What to do = Lines to return, exactly: from the line with "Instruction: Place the" to the line with "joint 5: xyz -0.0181" in the entries below, both included.

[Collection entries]
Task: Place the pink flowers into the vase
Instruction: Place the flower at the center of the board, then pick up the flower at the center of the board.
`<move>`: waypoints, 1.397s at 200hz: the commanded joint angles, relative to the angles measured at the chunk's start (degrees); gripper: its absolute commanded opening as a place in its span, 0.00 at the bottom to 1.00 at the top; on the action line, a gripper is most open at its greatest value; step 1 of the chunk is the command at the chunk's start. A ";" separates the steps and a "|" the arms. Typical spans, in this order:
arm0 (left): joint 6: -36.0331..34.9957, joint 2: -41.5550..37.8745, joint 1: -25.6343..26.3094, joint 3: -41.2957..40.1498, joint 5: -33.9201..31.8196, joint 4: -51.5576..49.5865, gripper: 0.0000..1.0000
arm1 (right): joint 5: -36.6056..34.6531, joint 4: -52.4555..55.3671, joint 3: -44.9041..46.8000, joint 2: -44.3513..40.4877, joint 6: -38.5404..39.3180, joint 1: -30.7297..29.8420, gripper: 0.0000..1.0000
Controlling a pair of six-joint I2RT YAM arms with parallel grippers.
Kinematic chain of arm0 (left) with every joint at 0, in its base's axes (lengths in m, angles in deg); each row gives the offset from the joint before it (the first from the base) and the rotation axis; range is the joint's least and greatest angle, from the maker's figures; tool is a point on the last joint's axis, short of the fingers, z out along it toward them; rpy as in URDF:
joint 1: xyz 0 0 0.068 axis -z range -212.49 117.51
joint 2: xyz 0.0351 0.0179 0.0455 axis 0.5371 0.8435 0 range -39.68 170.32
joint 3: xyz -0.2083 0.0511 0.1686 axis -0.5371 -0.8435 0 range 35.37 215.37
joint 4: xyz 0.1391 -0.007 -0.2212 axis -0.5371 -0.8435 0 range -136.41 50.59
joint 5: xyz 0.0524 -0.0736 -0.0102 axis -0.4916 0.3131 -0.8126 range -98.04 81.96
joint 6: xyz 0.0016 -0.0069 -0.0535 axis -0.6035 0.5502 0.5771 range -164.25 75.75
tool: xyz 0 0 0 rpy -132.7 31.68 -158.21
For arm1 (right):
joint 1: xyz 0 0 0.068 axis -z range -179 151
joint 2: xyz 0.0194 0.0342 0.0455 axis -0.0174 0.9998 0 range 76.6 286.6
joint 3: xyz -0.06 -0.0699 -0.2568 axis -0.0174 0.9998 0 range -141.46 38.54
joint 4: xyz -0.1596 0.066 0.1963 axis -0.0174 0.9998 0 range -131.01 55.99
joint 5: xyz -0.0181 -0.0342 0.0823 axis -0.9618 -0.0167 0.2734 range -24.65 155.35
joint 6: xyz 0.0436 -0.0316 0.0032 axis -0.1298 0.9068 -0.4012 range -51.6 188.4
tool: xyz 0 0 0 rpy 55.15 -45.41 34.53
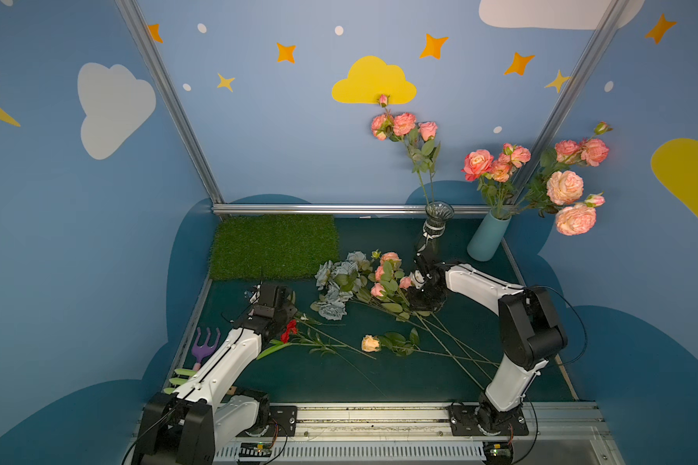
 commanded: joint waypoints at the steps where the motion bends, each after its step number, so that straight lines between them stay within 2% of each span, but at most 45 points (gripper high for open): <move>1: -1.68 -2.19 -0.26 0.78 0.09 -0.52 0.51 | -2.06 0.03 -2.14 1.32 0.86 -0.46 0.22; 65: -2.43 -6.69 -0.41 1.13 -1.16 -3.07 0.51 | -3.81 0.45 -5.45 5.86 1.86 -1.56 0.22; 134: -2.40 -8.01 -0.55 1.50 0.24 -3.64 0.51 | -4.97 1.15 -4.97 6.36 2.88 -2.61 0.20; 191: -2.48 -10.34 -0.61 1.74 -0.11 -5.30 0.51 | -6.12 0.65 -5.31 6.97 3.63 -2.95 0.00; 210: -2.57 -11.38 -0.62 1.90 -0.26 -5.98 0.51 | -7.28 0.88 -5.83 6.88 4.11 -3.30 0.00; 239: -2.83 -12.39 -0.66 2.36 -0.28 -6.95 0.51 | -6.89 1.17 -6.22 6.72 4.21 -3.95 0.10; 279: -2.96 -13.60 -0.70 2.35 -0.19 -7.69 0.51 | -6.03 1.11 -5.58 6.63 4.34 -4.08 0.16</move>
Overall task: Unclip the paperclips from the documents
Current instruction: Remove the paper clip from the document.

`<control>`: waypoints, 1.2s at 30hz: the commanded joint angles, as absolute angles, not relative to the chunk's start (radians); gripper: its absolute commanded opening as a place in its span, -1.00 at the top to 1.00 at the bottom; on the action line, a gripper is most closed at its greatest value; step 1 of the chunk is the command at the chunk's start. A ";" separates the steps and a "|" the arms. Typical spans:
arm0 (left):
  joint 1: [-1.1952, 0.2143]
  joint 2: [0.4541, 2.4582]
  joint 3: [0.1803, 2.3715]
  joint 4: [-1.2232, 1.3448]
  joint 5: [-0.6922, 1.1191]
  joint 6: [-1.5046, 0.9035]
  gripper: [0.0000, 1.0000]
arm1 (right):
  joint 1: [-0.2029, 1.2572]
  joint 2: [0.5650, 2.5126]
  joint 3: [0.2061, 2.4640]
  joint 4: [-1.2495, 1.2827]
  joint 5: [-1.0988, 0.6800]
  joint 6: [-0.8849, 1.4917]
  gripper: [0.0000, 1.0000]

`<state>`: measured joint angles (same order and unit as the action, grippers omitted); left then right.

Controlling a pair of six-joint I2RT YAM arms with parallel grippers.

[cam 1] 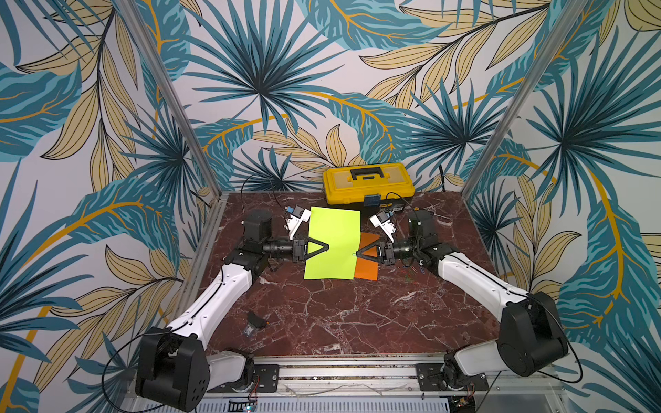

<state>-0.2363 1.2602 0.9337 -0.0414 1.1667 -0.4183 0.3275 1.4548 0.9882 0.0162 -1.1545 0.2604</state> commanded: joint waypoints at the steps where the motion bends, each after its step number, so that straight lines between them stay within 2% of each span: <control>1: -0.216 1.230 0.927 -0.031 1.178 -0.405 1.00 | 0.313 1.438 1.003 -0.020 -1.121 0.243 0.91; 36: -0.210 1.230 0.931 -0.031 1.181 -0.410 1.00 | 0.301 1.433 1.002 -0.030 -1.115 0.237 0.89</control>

Task response =
Instruction: Place the flower at the center of the board, then pick up the flower at the center of the board.
`<move>`: waypoints, 1.397s at 200hz: the commanded joint angles, relative to the angles measured at the chunk's start (degrees); gripper: its absolute commanded opening as a place in its span, 0.00 at the bottom to 1.00 at the top; on the action line, a gripper is most open at its greatest value; step 1 of the chunk is the command at the chunk's start. A ";" separates the steps and a "|" the arms. Typical spans, in this order:
arm0 (left): joint 6: -36.0331..34.9957, joint 2: -41.5550..37.8745, joint 1: -25.6343..26.3094, joint 3: -41.2957..40.1498, joint 5: -33.9201..31.8196, joint 4: -51.5576..49.5865, gripper: 0.0000..1.0000
arm1 (right): joint 5: -36.6056..34.6531, joint 4: -52.4555..55.3671, joint 3: -44.9041..46.8000, joint 2: -44.3513..40.4877, joint 6: -38.5404..39.3180, joint 1: -30.7297..29.8420, gripper: 0.0000..1.0000
Controlling a pair of six-joint I2RT YAM arms with parallel grippers.
Kinematic chain of arm0 (left) with every joint at 0, in its base's axes (lengths in m, angles in deg); each row gives the offset from the joint before it (the first from the base) and the rotation axis; range is the joint's least and greatest angle, from the maker's figures; tool is a point on the last joint's axis, short of the fingers, z out along it toward them; rpy as in URDF:
joint 1: xyz 0 0 0.068 axis -z range -212.49 117.51
joint 2: xyz 0.0351 0.0179 0.0455 axis 0.5371 0.8435 0 range -39.68 170.32
joint 3: xyz -0.2083 0.0511 0.1686 axis -0.5371 -0.8435 0 range 35.37 215.37
joint 4: xyz 0.1391 -0.007 -0.2212 axis -0.5371 -0.8435 0 range -136.41 50.59
joint 5: xyz 0.0524 -0.0736 -0.0102 axis -0.4916 0.3131 -0.8126 range -98.04 81.96
joint 6: xyz 0.0016 -0.0069 -0.0535 axis -0.6035 0.5502 0.5771 range -164.25 75.75
tool: xyz 0 0 0 rpy -132.7 31.68 -158.21
For arm1 (right):
joint 1: xyz 0 0 0.068 axis -z range -179 151
joint 2: xyz 0.0194 0.0342 0.0455 axis -0.0174 0.9998 0 range 76.6 286.6
joint 3: xyz -0.06 -0.0699 -0.2568 axis -0.0174 0.9998 0 range -141.46 38.54
joint 4: xyz -0.1596 0.066 0.1963 axis -0.0174 0.9998 0 range -131.01 55.99
joint 5: xyz -0.0181 -0.0342 0.0823 axis -0.9618 -0.0167 0.2734 range -24.65 155.35

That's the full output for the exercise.